- Directed by: Arthur Dreifuss
- Written by: Arthur Hoerl and John Eugene Hasty (story and screenplay) McElbert Moore (additional dialogue)
- Produced by: Arthur Dreifuss
- Starring: Lee Bowman Elyse Knox Gloria Jean Peggy Ryan Ludwig Donath Ray McDonald Joel Marston Irene Ryan Lon Chaney
- Cinematography: Philip Tannura
- Edited by: Richard C. Currier
- Music by: Herschel Burke Gilbert
- Production company: Sandre Productions
- Distributed by: Allied Artists Pictures Corporation
- Release date: December 19, 1949;
- Running time: 79 minutes
- Country: United States
- Language: English

= There's a Girl in My Heart =

1949 American film

There's a Girl in My Heart is a 1949 American musical comedy film directed by Arthur Dreifuss, starring Lee Bowman, Elyse Knox, Gloria Jean and Peggy Ryan. It was released by Allied Artists Pictures Corporation with many former contract stars from Universal Pictures.

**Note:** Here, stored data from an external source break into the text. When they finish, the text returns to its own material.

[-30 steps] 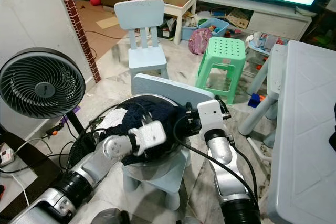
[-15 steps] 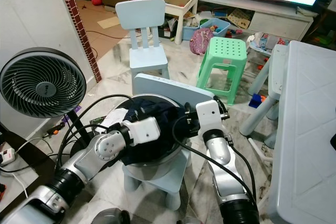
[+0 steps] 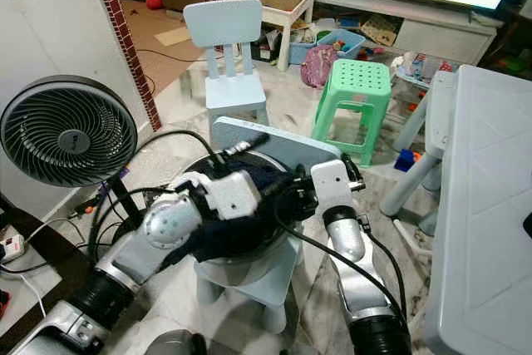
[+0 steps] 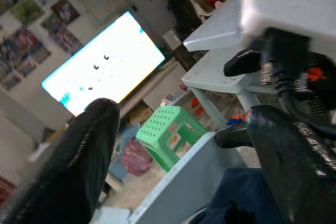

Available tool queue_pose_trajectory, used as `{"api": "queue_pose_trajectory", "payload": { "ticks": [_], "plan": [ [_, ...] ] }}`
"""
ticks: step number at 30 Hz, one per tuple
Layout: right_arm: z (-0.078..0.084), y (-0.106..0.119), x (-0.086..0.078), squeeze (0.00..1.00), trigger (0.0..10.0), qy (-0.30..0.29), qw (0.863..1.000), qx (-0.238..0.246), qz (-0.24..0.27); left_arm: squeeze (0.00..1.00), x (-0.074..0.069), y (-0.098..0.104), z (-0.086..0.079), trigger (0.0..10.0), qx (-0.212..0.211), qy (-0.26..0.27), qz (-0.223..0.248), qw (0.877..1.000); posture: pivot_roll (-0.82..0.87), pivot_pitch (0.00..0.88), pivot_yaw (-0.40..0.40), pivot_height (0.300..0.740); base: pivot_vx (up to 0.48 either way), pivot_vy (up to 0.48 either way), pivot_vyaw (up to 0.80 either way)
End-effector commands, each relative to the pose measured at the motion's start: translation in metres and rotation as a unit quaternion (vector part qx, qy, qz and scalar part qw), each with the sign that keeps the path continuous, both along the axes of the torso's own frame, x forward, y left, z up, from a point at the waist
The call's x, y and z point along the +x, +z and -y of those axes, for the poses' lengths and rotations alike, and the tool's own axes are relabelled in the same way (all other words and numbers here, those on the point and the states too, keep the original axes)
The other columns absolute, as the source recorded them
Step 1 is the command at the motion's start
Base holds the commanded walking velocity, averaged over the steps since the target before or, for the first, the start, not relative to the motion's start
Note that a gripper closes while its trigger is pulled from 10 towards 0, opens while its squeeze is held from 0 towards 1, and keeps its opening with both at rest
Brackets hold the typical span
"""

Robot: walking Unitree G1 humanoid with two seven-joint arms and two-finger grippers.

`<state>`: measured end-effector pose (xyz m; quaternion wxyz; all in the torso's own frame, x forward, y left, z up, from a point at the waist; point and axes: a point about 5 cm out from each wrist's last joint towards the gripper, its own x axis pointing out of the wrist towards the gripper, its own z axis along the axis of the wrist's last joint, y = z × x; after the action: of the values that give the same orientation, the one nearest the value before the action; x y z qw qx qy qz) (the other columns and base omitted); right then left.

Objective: Hang hanger

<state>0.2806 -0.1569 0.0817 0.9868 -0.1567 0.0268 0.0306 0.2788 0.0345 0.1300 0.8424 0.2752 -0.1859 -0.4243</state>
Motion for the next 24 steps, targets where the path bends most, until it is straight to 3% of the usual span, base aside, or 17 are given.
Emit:
{"api": "queue_pose_trajectory", "payload": {
  "ticks": [1,3,4,5,6,7,8,10,15,16,17,18,21,22,23,24],
  "plan": [
    [-0.001,0.002,0.003,0.00,10.0,-0.001,1.000,0.001,0.002,1.00,0.004,0.004,-0.003,10.0,-0.019,0.018,-0.017,1.000,0.00,0.000,0.005,0.740,0.000,0.000,0.00],
    [0.002,0.002,0.002,0.00,10.0,-0.005,1.000,0.000,0.002,1.00,0.009,0.002,-0.011,10.0,-0.053,0.054,-0.045,0.996,0.00,0.000,0.008,0.740,0.000,0.000,0.00],
    [0.004,0.001,0.001,0.00,10.0,-0.008,1.000,-0.002,0.001,1.00,0.013,0.000,-0.019,10.0,-0.082,0.092,-0.072,0.990,0.00,0.000,0.011,0.740,0.000,0.000,0.00],
    [0.005,0.000,-0.001,0.00,10.0,-0.010,1.000,-0.003,0.000,1.00,0.017,-0.005,-0.031,10.0,-0.125,0.148,-0.116,0.974,0.00,0.000,0.011,0.740,0.000,0.000,0.00],
    [0.006,-0.001,-0.002,0.00,10.0,-0.011,1.000,-0.003,-0.001,0.47,0.020,-0.012,-0.042,10.0,-0.176,0.209,-0.170,0.947,0.00,0.000,0.009,0.740,0.000,0.000,0.00],
    [0.006,-0.001,-0.002,0.00,10.0,-0.011,1.000,-0.003,-0.002,0.47,0.020,-0.014,-0.046,10.0,-0.195,0.231,-0.191,0.934,0.00,0.000,0.009,0.740,0.000,0.000,0.00],
    [0.006,-0.001,-0.003,0.00,10.0,-0.011,1.000,-0.003,-0.002,0.00,0.021,-0.021,-0.054,10.0,-0.243,0.272,-0.239,0.900,0.00,0.000,0.006,0.740,0.000,0.000,0.00],
    [0.005,-0.001,-0.003,0.00,10.0,-0.008,1.000,-0.002,-0.003,0.00,0.020,-0.030,-0.062,10.0,-0.285,0.305,-0.288,0.862,0.01,0.000,0.001,0.740,0.000,0.000,0.00],
    [-0.002,0.001,0.001,0.00,10.0,0.006,1.000,-0.001,-0.001,0.00,0.015,-0.061,-0.080,10.0,-0.331,0.381,-0.383,0.773,0.01,0.000,-0.010,0.740,0.000,0.000,0.00],
    [-0.002,0.001,0.001,0.00,10.0,0.006,1.000,-0.001,-0.001,0.00,0.015,-0.061,-0.080,10.0,-0.331,0.381,-0.383,0.773,0.01,0.000,-0.010,0.740,0.000,0.000,0.00],
    [-0.002,0.002,0.002,0.00,10.0,0.010,1.000,-0.002,0.001,0.00,0.013,-0.068,-0.082,10.0,-0.342,0.391,-0.409,0.751,0.01,0.000,-0.013,0.740,0.000,0.000,0.00],
    [-0.002,0.003,0.002,0.00,10.0,0.010,1.000,-0.003,0.001,0.00,0.013,-0.071,-0.083,10.0,-0.346,0.395,-0.422,0.739,0.01,0.000,-0.013,0.740,0.000,0.000,0.00],
    [0.000,0.004,0.002,0.00,10.0,0.010,1.000,-0.005,0.002,0.00,0.012,-0.081,-0.086,10.0,-0.361,0.399,-0.456,0.709,0.00,0.000,-0.018,0.740,0.000,0.000,0.00],
    [0.000,0.004,0.002,0.00,10.0,0.010,1.000,-0.005,0.002,0.00,0.012,-0.081,-0.086,10.0,-0.361,0.399,-0.456,0.709,0.00,0.000,-0.018,0.740,0.000,0.000,0.00],
    [0.001,0.004,0.001,0.00,10.0,0.010,1.000,-0.006,0.002,0.00,0.012,-0.083,-0.087,10.0,-0.372,0.399,-0.468,0.695,-0.01,0.000,-0.021,0.740,0.000,0.000,0.00],
    [0.003,0.004,-0.001,0.00,10.0,0.010,1.000,-0.008,0.000,0.00,0.012,-0.086,-0.086,10.0,-0.371,0.395,-0.481,0.689,-0.02,0.000,-0.026,0.740,0.000,0.000,0.00]
  ]
}}
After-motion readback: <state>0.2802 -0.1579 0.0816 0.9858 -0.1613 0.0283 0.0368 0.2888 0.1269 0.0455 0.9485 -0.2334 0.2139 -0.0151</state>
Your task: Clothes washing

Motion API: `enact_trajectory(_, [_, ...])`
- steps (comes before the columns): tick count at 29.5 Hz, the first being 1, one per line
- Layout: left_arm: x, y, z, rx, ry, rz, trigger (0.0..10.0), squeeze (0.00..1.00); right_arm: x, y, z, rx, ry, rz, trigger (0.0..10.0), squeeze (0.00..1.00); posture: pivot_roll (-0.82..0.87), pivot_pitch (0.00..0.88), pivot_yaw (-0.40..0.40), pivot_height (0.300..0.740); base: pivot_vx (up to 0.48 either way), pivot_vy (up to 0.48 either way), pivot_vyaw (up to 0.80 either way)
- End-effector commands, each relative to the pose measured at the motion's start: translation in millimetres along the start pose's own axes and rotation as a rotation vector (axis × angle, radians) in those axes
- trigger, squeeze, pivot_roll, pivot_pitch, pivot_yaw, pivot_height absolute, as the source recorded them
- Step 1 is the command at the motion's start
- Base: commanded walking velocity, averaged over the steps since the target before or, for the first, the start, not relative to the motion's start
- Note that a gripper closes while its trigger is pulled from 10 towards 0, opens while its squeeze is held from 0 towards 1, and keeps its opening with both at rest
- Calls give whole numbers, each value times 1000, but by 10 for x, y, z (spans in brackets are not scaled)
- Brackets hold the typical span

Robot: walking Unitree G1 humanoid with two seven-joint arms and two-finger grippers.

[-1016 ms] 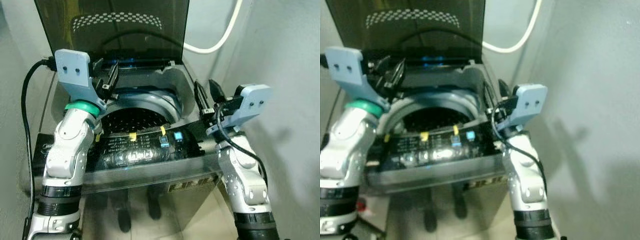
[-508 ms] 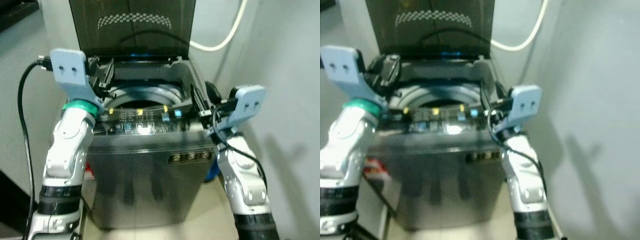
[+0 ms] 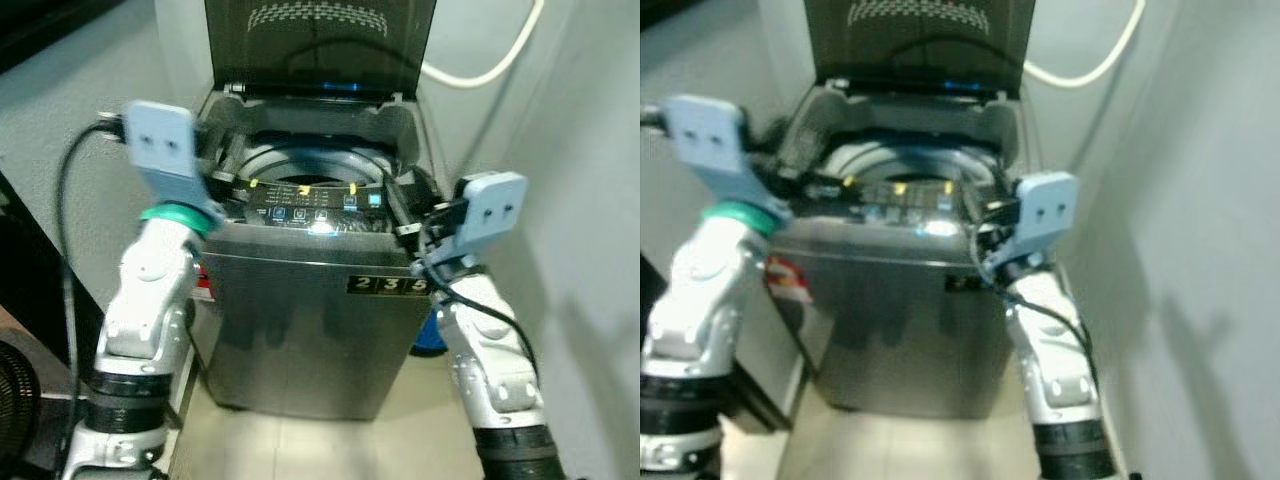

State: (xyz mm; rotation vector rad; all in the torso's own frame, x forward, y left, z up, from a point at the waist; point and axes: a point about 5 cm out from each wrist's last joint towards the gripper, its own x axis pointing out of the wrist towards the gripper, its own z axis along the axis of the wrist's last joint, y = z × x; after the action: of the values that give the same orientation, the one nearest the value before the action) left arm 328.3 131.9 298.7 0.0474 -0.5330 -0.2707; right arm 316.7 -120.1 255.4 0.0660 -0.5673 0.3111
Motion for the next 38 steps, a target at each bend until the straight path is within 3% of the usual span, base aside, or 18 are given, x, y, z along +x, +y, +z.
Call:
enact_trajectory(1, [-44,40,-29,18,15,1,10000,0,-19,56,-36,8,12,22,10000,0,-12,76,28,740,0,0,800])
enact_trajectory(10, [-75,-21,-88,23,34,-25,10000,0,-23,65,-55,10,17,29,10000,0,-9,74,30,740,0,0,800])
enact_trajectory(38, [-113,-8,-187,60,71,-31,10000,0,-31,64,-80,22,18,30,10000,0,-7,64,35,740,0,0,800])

Filming started 25 July 1949.

==Cast==

- Lee Bowman as Terrence Dowd
- Elyse Knox as Claire Adamson
- Gloria Jean as Ruth Kroner
- Peggy Ryan as Sally Mullin
- Ludwig Donath as Prof. Joseph Kroner
- Ray McDonald as Danny Kroner
- Joel Marston as Dr. Henlein
- Richard Lane as Sgt. Mullin
- Irene Ryan as Mrs. Mullin
- Lanny Simpson as Lennie Dowd
- Paul Guilfoyle as Father Callaghan
- Iris Adrian as Lulu Troy
- Kay Anne Nelson as Carol Anne
- Lon Chaney as Johnny Colton
- Uncredited
- Martin Garralaga as Luigi
- Lee Tung Foo as Charlie Li
- Robert Emmett Keane as Capt. Blake

==Reception==
The Los Angeles Times said it was "Full of jingly merry singing and dancing."